What’s a person to do once they have checked off all the items on their bucket list? For daredevil and extreme sports enthusiast Alan Darvill, the answer seems to be pottery.
At his home in Savannah, Mr. Darvill has what some might describe as a “man-cave”. It’s a shed in the garden, but the fridge in there is not full of beer, it’s full of clay. The shed also houses two wheels, two kilns and dozens of buckets full of glazes. He’s been throwing pots (in the sense of making them, rather than hurling them) on and off for 35 years. “Now,” he says, “it’s coming more to the front as I am not doing so much of the other stuff.”
By “other stuff” he means setting world records. Mr. Darvill holds six Guinness World Records, all of which involve extreme sports and nausea-inducing heights.
As a former British Royal Marine, having a penchant for dangerous activities was probably a prerequisite for the job – and the taste for adventure clearly did not desert him when he left the military.
It was while he was living in Yorkshire, England, that he embarked on his quest to set a variety of new world records.

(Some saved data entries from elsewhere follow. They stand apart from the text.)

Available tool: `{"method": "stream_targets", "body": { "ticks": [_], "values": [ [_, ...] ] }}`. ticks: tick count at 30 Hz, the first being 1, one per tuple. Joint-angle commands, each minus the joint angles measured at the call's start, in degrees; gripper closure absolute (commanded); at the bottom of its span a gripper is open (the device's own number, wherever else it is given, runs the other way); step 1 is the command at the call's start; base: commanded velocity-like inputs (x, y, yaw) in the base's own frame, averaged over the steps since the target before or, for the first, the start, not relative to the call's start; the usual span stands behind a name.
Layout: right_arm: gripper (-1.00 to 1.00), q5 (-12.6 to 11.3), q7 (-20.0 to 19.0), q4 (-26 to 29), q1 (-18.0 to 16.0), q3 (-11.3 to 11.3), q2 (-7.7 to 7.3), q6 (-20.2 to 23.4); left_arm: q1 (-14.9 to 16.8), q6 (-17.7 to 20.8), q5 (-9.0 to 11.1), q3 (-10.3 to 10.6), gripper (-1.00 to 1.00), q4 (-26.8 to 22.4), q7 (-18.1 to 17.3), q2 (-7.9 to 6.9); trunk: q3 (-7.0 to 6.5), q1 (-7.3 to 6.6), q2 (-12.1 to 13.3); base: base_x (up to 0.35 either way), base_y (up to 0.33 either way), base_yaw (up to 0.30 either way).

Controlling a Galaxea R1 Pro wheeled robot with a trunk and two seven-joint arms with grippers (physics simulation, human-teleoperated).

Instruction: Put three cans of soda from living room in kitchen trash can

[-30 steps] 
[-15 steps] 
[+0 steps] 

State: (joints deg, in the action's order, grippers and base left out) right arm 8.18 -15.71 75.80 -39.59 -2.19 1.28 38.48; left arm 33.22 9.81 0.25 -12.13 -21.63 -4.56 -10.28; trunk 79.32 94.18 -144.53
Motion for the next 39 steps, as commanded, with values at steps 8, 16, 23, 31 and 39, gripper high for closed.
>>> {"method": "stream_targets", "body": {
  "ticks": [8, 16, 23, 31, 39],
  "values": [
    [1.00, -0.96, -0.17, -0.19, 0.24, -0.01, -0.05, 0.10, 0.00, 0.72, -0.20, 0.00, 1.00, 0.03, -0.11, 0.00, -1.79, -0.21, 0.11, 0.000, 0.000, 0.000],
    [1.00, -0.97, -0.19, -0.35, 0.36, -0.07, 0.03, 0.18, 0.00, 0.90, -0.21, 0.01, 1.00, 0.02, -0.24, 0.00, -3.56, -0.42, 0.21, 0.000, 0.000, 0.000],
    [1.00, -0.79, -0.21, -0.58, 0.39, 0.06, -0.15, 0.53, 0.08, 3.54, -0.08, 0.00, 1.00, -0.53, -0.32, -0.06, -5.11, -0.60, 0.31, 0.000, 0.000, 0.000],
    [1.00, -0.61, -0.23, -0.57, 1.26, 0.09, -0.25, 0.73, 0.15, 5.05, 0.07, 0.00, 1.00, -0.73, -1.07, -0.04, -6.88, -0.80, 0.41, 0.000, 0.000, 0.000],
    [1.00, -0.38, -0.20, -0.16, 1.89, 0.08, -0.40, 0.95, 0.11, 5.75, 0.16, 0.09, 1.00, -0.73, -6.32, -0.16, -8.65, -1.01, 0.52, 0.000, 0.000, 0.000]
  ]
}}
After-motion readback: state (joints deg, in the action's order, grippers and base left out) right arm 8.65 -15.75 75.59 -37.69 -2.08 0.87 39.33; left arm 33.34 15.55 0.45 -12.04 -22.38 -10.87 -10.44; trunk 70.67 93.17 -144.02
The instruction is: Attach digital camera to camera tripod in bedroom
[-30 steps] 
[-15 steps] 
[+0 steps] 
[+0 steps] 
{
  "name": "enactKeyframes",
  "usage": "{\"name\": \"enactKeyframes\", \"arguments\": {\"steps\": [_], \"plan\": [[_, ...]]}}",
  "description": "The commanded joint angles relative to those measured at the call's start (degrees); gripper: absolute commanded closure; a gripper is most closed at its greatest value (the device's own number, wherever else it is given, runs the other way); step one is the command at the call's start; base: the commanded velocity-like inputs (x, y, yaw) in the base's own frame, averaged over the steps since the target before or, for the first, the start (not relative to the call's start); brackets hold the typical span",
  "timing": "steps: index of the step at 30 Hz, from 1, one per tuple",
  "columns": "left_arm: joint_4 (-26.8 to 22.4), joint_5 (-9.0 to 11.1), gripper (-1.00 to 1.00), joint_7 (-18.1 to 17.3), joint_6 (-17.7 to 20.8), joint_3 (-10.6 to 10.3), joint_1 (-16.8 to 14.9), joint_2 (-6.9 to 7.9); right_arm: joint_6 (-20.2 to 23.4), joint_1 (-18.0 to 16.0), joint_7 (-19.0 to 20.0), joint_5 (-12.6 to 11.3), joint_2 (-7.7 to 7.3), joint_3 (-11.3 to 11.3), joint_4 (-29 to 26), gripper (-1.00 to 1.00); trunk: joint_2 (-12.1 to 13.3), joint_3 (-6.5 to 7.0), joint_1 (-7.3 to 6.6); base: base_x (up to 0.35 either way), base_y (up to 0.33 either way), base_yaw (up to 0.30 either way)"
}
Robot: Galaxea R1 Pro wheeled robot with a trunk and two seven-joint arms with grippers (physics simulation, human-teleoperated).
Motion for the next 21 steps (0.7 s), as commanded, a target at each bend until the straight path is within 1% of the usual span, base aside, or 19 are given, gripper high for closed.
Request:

“In the UK there’s a charity called Children in Need run by the BBC. All around the country they have events to raise money for children in need. The Humber Bridge, which is in Yorkshire, was the biggest suspension bridge in the world at the time. So I thought, why not get a helicopter to hover over one of the towers, abseil (or rappel to Americans) out of the helicopter on to the top of the bridge, then we’d abseil down off the top of the bridge onto the road, then we’d go to the middle of the bridge and from there abseil down into a boat and make our way to shore.”
Simple. And so he and his Marine buddies did it. “We raised 40,000 pounds, which was the largest amount raised that year by any single event.”
Watching him delicately shape a lump of clay into a perfect bowl, it’s hard to believe someone can have such a delicate touch when so much of their time an energy has been devoted to far hardier endeavours.
It’s not just the stunts he pulls – but the organisation involved. Alan has coordinated each of these world records (only one of which has been broken so far) many of which have taken months to get off the ground, so to speak.
In attempting to break the existing record for the highest rappel (or abseil) from a building, which at the time was 642 feet, Mr. Darvill first approached the Empire State Building. After much to-ing and fro-ing, the powers that be denied him permission. So he took his proposal to the Twin Towers. Again there were months of discussions before it all fell through. Not to be put off, he set his sights on what was the tallest building in the world at the time – the 1,815 feet high CN Tower in Toronto.
“At first they said no. Then they said okay, but you can’t go from top because there is this sort of donut at 1,100 feet that is full of radio transmitters that will fry your testicles. I said, ‘No problem, I’ve had the operation!’. So they said, ‘Okay you can do it – but you have to wear a space suit to protect you from the radiation’.”
He managed to sweet-talk them out of the space suit and, in July 1992, 12 Marines and 12 Canadians set a new world record rappeling down the CN Tower from 1,400 feet.
Another of this Guinness World Records was set on Seven Mile Beach and entailed descending a mile vertically, by means of various extreme sports: rappeling from a helicopter, then letting go and sky diving several thousand feet, parachuting the last part, landing in the sea, and immediately donning scuba gear to make a descent to 100 feet.
“I want to do that one again,” he says. “Because of the wind, the boat wasn’t positioned right over the wall, so it took us longer than it should have.”
It’s hard to tell the age of a person when they have so much energy, but by my calculations he must be into his 70s. Living proof that it’s never too late to do something new, Mr. Darvill has recently had his first pottery exhibition, featuring a selection of the ceramics he makes – bowls, teapots and casseroles and more. Working in ceramics might seem as far as one can possibly get from sky diving and repelling, but Mr. Darvill’s great gusto and zest for life seem to come through in his art, which is brightly coloured, quirky and, in his words, a little wonky.
It doesn’t sound as though this daredevil will ever call it quits on the danger and adventure front. “If somebody told me I’d got three months – or a month – to live,” he says, “I would go out and do all the things that I haven’t done.”
Somehow, that’s not hard to believe.